▶ **Task brief**: State the count of lines below featuring the word "several", and write nothing further.
(Available records Opens)
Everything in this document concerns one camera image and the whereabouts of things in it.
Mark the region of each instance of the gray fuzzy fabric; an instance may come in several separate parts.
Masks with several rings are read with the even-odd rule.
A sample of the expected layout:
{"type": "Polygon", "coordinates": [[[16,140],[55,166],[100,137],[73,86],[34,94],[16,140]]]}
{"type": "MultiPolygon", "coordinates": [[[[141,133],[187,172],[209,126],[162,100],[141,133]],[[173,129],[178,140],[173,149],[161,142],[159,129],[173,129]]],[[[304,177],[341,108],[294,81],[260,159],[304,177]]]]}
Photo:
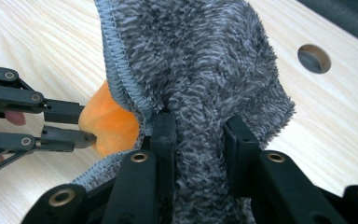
(Available records Closes)
▶ **Answer space**: 2